On 24th March 1932, the newly formed Bury St Edmunds Bach Choir joined forces with the Bach Choir of Ipswich to perform its first concert - Bach's St Matthew Passion - in St Mary's Church, Bury St Edmunds. Percy Hallam, the founder and conductor of the choir, had recruited the choir members from the best singers in the Musical Society. Percy Hallam was the organist at St Mary's at that time although he was later to become Cathedral organist.
The Soloists for that inaugural concert were: Mabel Richie – Soprano; Tessa Richardson – Contralto; Geoffrey Dunn – Tenor; and Frederick Woodhouse – Bass. Mabel Richie, Geoffrey Dunn and Frederick Woodhouse all performed in Intimate Opera around the country, working with Percy Hallam and performing at the Athenaeum when in the Bury St Edmunds area. Mabel Richie (as Margaret Richie) was well known in Oratorio and as a recitalist, who in her retirement turned to teaching and held a Summer School in Oxford for a number of years.
Each of the Soloists was paid five guineas and the organist Mr. G. C. Gray received four guineas. The Bury members of the Choir paid seven shillings to provide refreshments for their colleagues from Ipswich, and they also made donations to the Cathedral staff amounting to three pounds two shillings. The income from the audience of slightly less than three hundred, who each paid one shilling and sixpence, failed to cover the concert expenses, and the need for sponsorship was felt from the start, if the choir was to achieve its aim of 'performing the best music in the best possible way'. A note in the concert programme thanking those who had subscribed towards the expenses 'ventured to express the hope that many more of the musical public would become regular patrons' – a hope that is still with the Choir today.
Percy Hallam rehearsed both choirs separately for a number of years, combining them for all of their major concerts performed in Bury or at St. Mary-le-Tower in Ipswich. The combined choirs also performed several times at Ely Cathedral. All of these early concerts were given with organ accompaniment until in 1935, as a result of their growing reputation, the combined choirs were invited to sing the St. Matthew Passion at St Martin-in-the-Fields as part of the celebration of the 250th anniversary of the birth of Bach, where they were accompanied by an orchestra for the first time. This performance was said to be "the first appearance of this kind of any East Anglian choir in London". The performance was deemed by the press to be "Entirely worthy of what Sir Edward Elgar called the noblest sacred work in existence".

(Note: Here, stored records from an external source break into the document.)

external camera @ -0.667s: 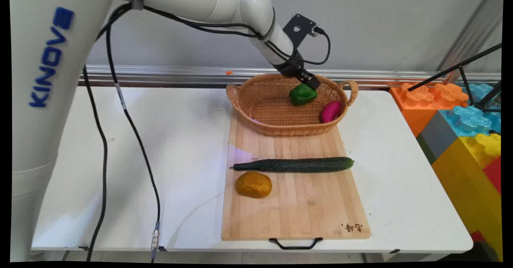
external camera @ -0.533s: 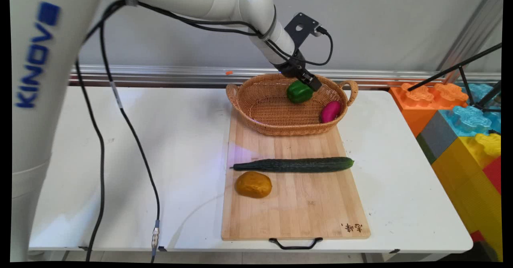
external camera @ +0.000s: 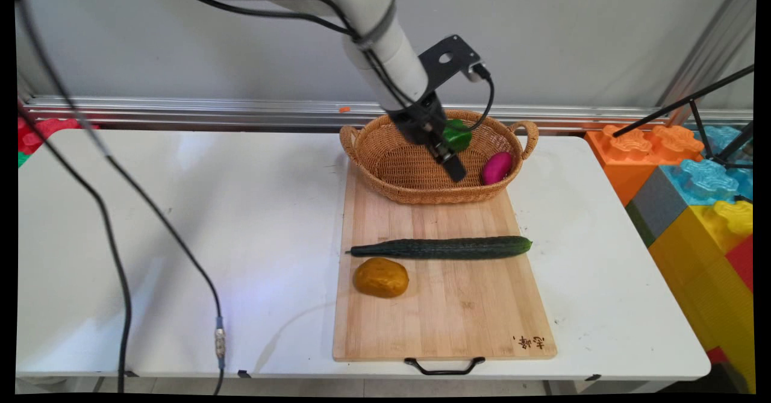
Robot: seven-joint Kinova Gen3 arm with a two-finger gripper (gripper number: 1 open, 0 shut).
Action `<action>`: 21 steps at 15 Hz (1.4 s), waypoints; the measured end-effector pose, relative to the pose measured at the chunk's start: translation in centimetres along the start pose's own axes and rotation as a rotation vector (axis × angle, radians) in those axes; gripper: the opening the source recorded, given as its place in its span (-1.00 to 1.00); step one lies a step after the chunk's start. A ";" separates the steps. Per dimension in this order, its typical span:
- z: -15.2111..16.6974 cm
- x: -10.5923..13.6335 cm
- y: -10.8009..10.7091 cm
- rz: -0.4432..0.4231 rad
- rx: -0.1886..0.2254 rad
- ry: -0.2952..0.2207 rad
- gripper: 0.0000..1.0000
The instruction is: Pick up the potato from the cutting board
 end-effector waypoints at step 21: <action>-4.0 -16.0 1.1 0.444 -0.306 0.085 1.00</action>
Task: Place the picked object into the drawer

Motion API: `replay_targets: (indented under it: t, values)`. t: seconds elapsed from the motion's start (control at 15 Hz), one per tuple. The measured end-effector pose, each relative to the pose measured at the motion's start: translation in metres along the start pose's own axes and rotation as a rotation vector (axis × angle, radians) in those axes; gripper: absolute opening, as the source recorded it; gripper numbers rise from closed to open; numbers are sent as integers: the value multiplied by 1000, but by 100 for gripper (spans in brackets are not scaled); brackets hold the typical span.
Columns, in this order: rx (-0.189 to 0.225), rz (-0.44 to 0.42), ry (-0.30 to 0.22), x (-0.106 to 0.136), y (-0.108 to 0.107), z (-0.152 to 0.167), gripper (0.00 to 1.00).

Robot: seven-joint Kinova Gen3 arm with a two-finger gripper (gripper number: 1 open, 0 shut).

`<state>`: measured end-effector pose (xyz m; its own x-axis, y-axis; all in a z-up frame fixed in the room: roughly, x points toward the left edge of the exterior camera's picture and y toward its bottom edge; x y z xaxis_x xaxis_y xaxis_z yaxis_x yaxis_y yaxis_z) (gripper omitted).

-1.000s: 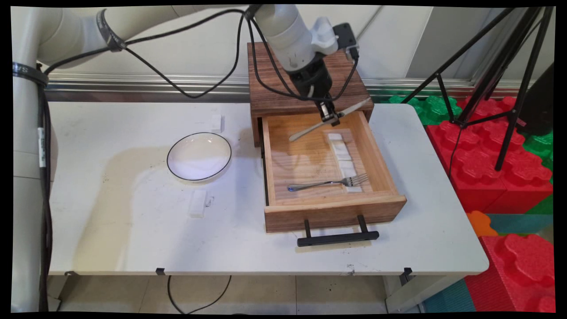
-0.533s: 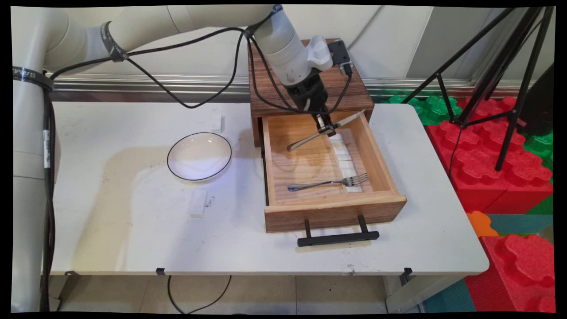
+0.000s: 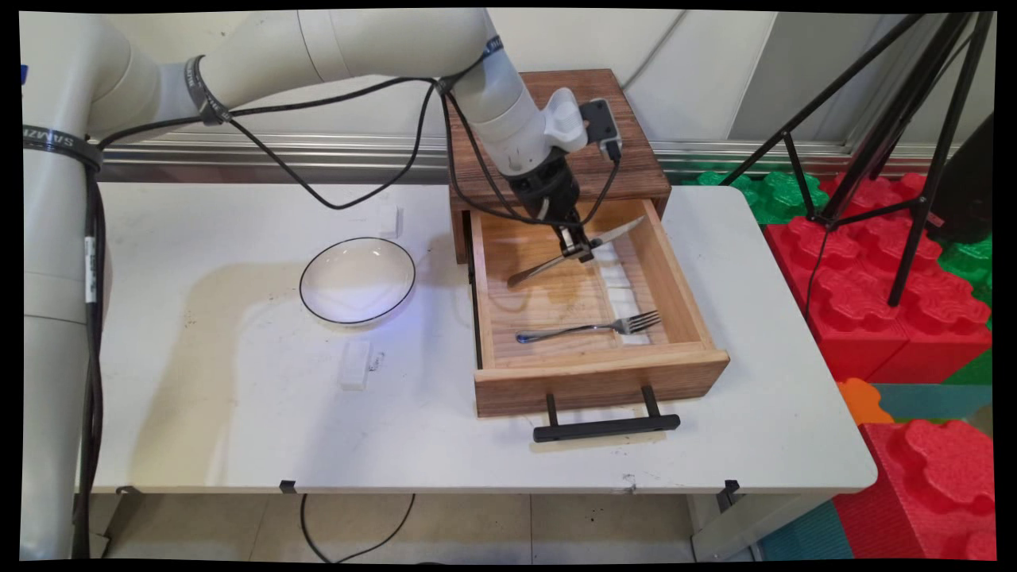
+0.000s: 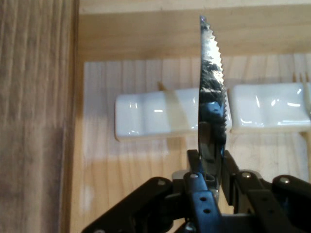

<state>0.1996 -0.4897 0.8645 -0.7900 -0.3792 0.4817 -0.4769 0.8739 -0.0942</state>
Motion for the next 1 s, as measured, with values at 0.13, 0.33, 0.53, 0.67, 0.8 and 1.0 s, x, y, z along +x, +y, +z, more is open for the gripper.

For some fifteen years, the choirs confined themselves almost exclusively to Bach's St John and St Matthew Passions, the Mass in B minor, and Handel's Messiah, with five performances of Brahms's Requiem by the Bury Bach Choir on its own. In 1948 the mould began to break, when in a joint concert in Ipswich, the choirs performed Britten's Rejoice in the Lamb and Brahms's Song of Destiny under the baton of Reginald Jacques with the Jaques orchestra. Thereafter, their repertoire continued to expand with works by Brahms, Britten, Holst, Mozart and Vaughan Williams, and in 1951 Sir Peter Pears sang - the first of many appearances with the choirs - in a performance of Britten's St Nicolas.
In April 1957, Percy Hallam conducted the combined choirs in a performance of the Mass in B minor with the Riddick Orchestra. This was to be his last concert with the choirs, as he fell ill shortly afterwards and died in October of the same year. Percy Hallam was mourned as a fine musician and a choirmaster much loved by the singers that he had led for twenty-six years.